Consider what to do with TikTok

But what about companies that use TikTok for marketing or employ one of the 150 million Americans who have the app? The answer, for now, lies in following basic security hygiene practices for all apps that collect data, not just TikTok.

The reality is that whatever TikTok’s affiliation with the Chinese government, it’s not the only app capable of actively manipulating user data. Snapchat, Google, and Meta all use user data to more accurately target ads and understand user behavior.

No company is immune to cyber breaches and data theft, so a lot of that highly private data could potentially be exposed by an adversary. TikTok collects data on a large scale due to its user base size and current popularity, but generally speaking, if you don’t pay for the app or service, it will use your data to make money.

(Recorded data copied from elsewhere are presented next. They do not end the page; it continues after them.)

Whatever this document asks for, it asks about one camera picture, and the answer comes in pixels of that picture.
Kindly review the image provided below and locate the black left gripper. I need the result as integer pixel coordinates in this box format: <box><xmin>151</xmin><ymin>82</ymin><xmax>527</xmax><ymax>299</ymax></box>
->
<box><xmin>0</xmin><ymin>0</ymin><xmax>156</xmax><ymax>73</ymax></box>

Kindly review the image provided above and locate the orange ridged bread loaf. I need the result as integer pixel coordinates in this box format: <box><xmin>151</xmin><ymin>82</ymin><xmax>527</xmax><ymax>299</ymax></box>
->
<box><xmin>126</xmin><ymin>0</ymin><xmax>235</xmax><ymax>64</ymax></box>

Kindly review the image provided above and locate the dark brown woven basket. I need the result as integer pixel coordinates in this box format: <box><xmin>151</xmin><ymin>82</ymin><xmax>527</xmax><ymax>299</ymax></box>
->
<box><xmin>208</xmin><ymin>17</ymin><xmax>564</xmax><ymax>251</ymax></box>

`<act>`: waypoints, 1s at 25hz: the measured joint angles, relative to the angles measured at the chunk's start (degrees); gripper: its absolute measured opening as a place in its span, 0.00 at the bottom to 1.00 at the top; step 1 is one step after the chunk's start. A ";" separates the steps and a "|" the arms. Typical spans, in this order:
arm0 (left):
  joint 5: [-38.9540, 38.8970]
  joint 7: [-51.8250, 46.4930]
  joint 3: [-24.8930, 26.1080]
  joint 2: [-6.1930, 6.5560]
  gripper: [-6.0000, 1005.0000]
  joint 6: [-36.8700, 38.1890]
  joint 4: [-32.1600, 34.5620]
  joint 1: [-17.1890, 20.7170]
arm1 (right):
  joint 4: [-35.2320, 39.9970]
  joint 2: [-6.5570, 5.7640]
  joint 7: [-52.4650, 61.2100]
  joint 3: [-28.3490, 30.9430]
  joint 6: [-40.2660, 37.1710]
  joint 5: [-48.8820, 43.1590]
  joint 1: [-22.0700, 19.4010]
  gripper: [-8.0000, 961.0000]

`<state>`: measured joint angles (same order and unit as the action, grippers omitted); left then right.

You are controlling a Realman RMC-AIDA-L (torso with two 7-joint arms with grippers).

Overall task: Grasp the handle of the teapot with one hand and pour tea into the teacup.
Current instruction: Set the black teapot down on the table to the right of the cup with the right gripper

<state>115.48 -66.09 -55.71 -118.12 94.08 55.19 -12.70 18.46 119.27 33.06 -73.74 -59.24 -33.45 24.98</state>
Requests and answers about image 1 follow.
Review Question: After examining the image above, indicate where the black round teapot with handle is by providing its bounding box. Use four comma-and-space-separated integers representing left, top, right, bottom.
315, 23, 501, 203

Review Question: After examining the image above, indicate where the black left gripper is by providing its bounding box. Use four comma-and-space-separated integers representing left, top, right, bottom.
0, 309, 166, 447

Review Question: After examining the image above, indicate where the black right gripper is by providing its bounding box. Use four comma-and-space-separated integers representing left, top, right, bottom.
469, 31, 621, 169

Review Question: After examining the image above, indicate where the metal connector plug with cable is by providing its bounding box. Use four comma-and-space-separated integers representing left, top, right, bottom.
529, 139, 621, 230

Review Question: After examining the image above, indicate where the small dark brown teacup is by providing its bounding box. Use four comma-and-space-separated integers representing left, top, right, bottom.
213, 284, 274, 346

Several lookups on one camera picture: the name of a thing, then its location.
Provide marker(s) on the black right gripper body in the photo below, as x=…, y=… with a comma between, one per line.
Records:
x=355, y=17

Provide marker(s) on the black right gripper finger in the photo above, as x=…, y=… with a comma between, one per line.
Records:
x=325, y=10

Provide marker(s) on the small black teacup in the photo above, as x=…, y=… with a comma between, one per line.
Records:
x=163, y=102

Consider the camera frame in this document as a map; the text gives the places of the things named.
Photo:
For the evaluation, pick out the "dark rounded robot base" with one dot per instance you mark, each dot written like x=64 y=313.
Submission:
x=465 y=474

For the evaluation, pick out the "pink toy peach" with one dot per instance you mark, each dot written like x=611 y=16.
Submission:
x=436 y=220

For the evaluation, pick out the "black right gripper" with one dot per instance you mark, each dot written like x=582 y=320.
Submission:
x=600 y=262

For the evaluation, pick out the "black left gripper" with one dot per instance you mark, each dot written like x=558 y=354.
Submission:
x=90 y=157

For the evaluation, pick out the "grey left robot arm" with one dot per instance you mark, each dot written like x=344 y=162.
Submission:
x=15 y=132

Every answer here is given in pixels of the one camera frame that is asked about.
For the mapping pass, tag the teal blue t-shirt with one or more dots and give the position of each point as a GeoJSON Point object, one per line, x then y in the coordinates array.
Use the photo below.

Of course, the reason we – and Congress – are having this discussion now is that unlike all those social media companies, TikTok is owned by a foreign company affiliated with China. While we should be careful when using social media platforms regardless of who owns them, TikTok collects massive amounts of information from US consumers, and we don’t know what that data is used for or whether a foreign government has access to the data.

Is BYOD for you?

This is why companies that allow employees to bring or work with their own devices into the office – “BYOD” – should immediately reevaluate their policies. More specifically, they should make sure they are aware of the types of company information that employees have on their personal devices, and take the necessary steps to ensure that information is separated from the rest of the apps on those devices.

There are controls organizations can implement to ensure that sensitive business information is not being collected by any app, TikTok or not. But in general, employers can’t prohibit employees from downloading whatever app they want on a personal device. Organizations may have acceptable use policies (AUPs) that administratively require employees not to use social media, including TikTok, during work hours, but that is not a ban on having the app on the device. It also doesn’t prevent the app from collecting information, which it always does.

Technical solutions that can be installed on personal devices to prevent sensitive work information from being collected by apps or, for example, sensitive documents downloaded from email, must be set up, maintained and monitored. That can be expensive and time-consuming, and it requires an organization to already have good data handling practices in place, including classifying information and assets and understanding how that information is processed and used on employees’ personal devices. Security business leaders need to understand exactly what information they need to protect in order to make better risk decisions about how that information is handled.

What about work phones?

The alternative route for companies concerned about TikTok’s data collection practices is to issue their own devices to employees, preloaded with security controls that prevent unknown or unauthorized applications from being downloaded. If the organization owns the device, they can control exactly what is allowed to be done and downloaded on the device to ensure proper security protocols are followed.

But spending business equipment can also be expensive, and companies considering purchasing laptops or phones for employees must consider convenience, business requirements, and information security risks.

The specific risks highlighted by the TikTok issue are not new, but have reached a new level of visibility thanks to the incredible popularity of the app. While Congress considers banning the app, corporate security leaders know that the vexing issue of data privacy and employee ownership doesn’t stop at TikTok, and finding new solutions will be imperative as the use of other data-collecting apps increases. There has never been a better time for these leaders to put safety at the heart of their organization’s priorities.

Adam Marrè is Chief Information Security Officer at Arctic Wolf.